[GOAL OF THE EXERCISE]: Verbatim copy, images removed: write out the entries below.

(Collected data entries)
____
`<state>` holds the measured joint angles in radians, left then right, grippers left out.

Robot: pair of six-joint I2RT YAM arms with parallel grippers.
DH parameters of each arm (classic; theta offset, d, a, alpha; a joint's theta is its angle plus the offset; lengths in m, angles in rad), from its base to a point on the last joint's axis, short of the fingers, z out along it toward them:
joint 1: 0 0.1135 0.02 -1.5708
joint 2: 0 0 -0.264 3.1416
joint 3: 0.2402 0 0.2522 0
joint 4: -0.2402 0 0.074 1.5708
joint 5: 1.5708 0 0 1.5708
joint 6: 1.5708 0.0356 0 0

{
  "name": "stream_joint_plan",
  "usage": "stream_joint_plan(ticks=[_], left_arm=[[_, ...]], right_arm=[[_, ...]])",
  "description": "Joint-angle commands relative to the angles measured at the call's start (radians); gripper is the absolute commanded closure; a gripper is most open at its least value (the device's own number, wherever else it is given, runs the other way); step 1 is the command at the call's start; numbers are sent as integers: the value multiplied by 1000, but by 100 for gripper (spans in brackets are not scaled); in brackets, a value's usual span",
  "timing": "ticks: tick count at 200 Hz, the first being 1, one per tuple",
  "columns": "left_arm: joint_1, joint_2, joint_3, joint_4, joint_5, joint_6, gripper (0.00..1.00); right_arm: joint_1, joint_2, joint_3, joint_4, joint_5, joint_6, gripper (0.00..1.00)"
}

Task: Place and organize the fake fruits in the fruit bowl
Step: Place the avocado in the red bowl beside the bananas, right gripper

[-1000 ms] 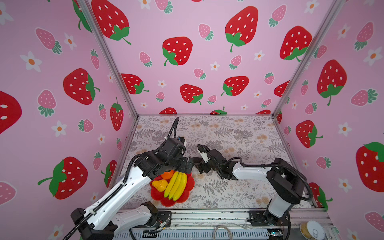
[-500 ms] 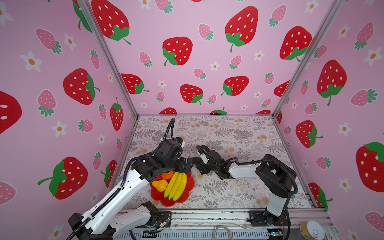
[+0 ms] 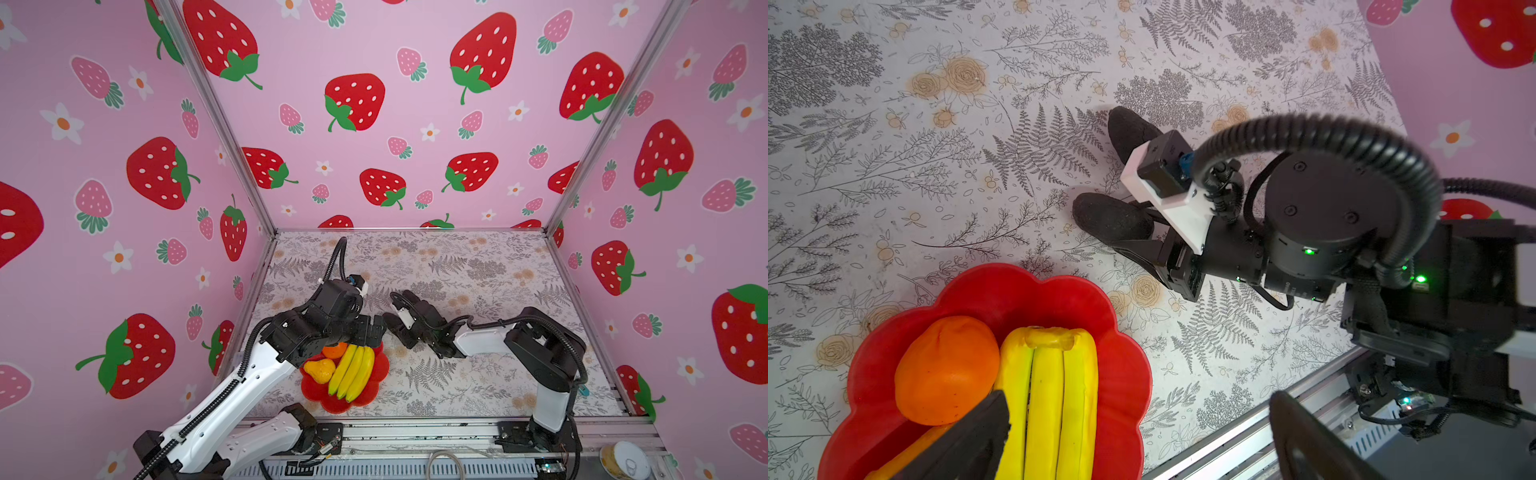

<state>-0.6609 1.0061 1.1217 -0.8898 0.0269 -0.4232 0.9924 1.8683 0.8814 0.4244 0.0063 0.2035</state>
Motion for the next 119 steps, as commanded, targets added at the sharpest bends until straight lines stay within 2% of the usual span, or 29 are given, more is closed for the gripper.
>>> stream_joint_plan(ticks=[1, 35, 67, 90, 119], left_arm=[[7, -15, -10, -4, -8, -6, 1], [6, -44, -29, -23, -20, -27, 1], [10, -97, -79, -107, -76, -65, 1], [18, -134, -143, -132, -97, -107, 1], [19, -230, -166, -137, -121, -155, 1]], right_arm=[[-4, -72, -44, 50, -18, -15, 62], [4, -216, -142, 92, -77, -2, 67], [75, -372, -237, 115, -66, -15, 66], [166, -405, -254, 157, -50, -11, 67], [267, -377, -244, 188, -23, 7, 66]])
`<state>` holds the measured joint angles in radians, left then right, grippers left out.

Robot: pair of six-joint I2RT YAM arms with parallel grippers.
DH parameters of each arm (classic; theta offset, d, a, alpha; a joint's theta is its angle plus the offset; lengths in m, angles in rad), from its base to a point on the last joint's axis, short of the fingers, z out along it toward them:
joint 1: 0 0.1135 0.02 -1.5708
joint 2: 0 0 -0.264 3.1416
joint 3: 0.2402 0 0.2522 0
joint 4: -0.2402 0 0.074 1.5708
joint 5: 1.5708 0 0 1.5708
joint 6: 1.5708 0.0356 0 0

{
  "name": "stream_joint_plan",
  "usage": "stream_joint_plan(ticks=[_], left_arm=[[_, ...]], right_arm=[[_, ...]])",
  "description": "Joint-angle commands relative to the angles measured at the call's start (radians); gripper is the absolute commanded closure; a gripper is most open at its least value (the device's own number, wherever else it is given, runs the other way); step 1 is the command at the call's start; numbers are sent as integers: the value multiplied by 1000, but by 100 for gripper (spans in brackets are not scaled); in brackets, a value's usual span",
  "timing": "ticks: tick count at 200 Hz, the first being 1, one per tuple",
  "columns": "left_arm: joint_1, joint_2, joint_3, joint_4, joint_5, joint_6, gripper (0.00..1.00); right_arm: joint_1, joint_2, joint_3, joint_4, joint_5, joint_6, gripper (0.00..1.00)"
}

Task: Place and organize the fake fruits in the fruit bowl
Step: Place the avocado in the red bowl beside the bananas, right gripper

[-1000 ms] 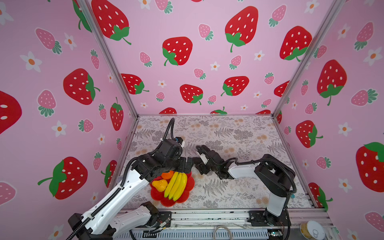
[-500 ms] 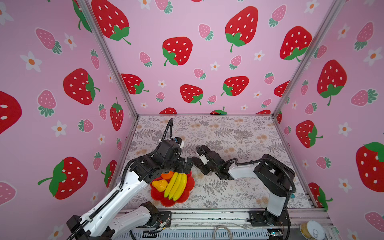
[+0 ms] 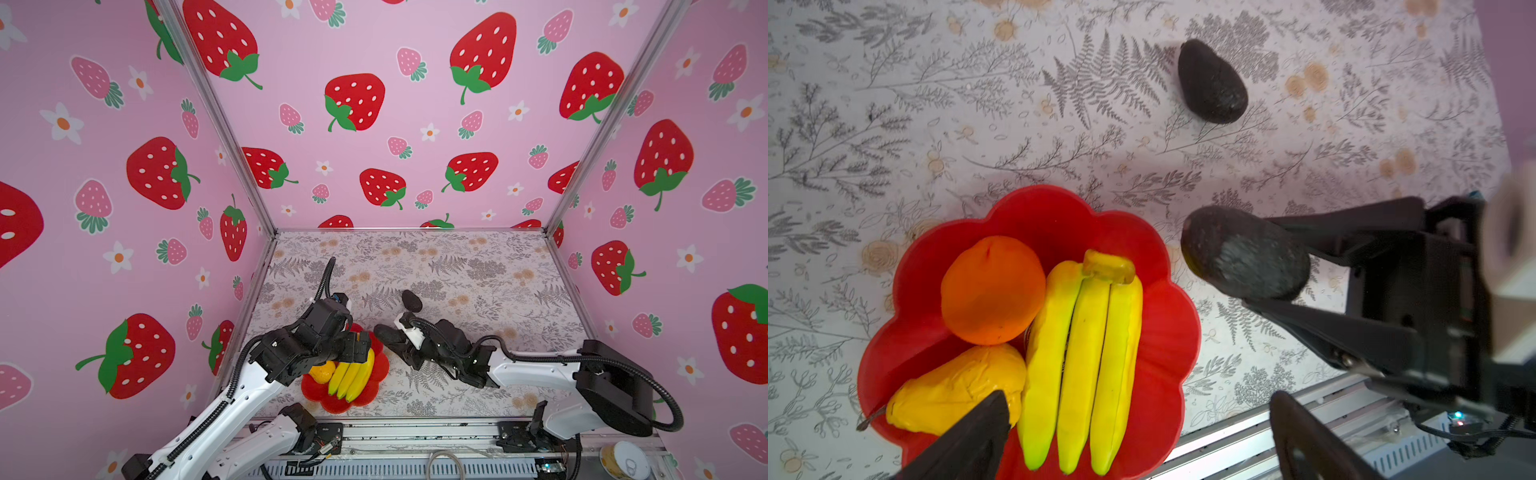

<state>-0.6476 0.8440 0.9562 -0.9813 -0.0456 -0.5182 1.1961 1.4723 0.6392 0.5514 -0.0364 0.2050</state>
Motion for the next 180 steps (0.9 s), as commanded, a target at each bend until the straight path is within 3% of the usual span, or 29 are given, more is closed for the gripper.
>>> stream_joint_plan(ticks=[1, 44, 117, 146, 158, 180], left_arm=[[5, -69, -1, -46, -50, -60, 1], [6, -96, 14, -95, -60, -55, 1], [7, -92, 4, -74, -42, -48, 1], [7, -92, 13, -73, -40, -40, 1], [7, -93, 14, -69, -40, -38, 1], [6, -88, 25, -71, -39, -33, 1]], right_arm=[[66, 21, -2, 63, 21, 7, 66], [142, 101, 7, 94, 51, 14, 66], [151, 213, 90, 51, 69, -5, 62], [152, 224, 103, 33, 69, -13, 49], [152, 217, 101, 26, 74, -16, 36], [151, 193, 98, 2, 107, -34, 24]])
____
[OUTPUT OF THE TASK]:
`<state>` holds the measured joint angles in radians, left then right, grippers left out.

Robot: pair of six-joint I2RT YAM arms with parallel grippers.
DH parameters of each arm (classic; theta offset, d, a, alpha; a joint's theta is its angle plus the offset; lengths in m, angles in rad), from its base to a point on the last joint's axis, short of the fingers, z out along it toward them:
joint 1: 0 0.1135 0.02 -1.5708
joint 2: 0 0 -0.264 3.1416
joint 3: 0.2402 0 0.2522 0
joint 4: -0.2402 0 0.074 1.5708
joint 5: 1.5708 0 0 1.5708
joint 6: 1.5708 0.0356 0 0

{
  "name": "stream_joint_plan",
  "usage": "stream_joint_plan(ticks=[_], left_arm=[[_, ...]], right_arm=[[_, ...]])",
  "description": "Joint-angle commands relative to the angles measured at the call's start (radians); gripper is the absolute commanded closure; a gripper is most open at its least value (the device's own number, wherever else it is given, runs the other way); step 1 is the command at the call's start; numbers are sent as integers: the value multiplied by 1000, but by 100 for gripper (spans in brackets are not scaled); in brackets, a value's usual span",
  "timing": "ticks: tick count at 200 Hz, the first being 1, one per tuple",
  "columns": "left_arm: joint_1, joint_2, joint_3, joint_4, joint_5, joint_6, gripper (0.00..1.00); right_arm: joint_1, joint_2, joint_3, joint_4, joint_5, joint_6, gripper (0.00..1.00)"
}

Task: Place and organize the fake fruits in the fruit bowl
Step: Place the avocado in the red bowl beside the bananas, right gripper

[-1000 ms] 
[-500 ms] 
[+0 ms] 

<state>-0.6609 1.0061 1.1217 -0.8898 0.0269 -0.4232 0.9924 1.8683 0.8814 0.4244 0.0063 0.2035</state>
Motion for the next 119 steps, as commanded, targets added at the sharpest bends until straight lines stay within 2% of the usual span, or 29 are given, more is closed for the gripper.
>>> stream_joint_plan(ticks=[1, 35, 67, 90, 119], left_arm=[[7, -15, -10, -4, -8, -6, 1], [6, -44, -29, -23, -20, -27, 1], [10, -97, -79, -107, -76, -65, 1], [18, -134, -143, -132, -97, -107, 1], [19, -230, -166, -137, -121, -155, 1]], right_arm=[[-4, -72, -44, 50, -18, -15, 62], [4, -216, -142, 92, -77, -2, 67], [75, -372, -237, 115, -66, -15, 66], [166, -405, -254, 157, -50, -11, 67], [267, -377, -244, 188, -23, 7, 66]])
`<state>` holds the measured joint angles in radians, left then right, grippers left out.

Robot: pair of six-joint I2RT YAM arms with parallel grippers.
DH parameters of each arm (classic; theta offset, d, a, alpha; a joint's theta is its angle plus the offset; lengths in m, angles in rad), from its base to a point on the last joint's axis, short of the fingers, z out along it toward them:
joint 1: 0 0.1135 0.02 -1.5708
joint 2: 0 0 -0.264 3.1416
joint 3: 0.2402 0 0.2522 0
joint 4: -0.2402 0 0.074 1.5708
joint 5: 1.5708 0 0 1.5708
joint 6: 1.5708 0.0356 0 0

{
  "name": "stream_joint_plan",
  "usage": "stream_joint_plan(ticks=[_], left_arm=[[_, ...]], right_arm=[[_, ...]])",
  "description": "Joint-angle commands relative to the angles measured at the call's start (radians); gripper is the absolute commanded closure; a gripper is most open at its least value (the device's own number, wherever else it is given, runs the other way); step 1 is the command at the call's start; numbers are sent as integers: the value multiplied by 1000, but by 100 for gripper (spans in brackets are not scaled); in brackets, a value's usual span",
  "timing": "ticks: tick count at 200 Hz, the first being 1, one per tuple",
  "columns": "left_arm: joint_1, joint_2, joint_3, joint_4, joint_5, joint_6, gripper (0.00..1.00); right_arm: joint_1, joint_2, joint_3, joint_4, joint_5, joint_6, gripper (0.00..1.00)"
}

Task: Place and organize the fake fruits in the fruit bowl
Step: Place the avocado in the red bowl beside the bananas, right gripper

[-1000 ms] 
[-500 ms] 
[+0 ms] 

<state>-0.6476 0.8440 0.9562 -0.9813 -0.0456 -0.5182 1.1961 1.4723 0.6392 0.5514 -0.0364 0.2050</state>
Motion for the next 180 steps (0.9 s), as commanded, a target at each bend until the straight path is within 3% of the usual span, or 29 are given, more is closed for the gripper.
>>> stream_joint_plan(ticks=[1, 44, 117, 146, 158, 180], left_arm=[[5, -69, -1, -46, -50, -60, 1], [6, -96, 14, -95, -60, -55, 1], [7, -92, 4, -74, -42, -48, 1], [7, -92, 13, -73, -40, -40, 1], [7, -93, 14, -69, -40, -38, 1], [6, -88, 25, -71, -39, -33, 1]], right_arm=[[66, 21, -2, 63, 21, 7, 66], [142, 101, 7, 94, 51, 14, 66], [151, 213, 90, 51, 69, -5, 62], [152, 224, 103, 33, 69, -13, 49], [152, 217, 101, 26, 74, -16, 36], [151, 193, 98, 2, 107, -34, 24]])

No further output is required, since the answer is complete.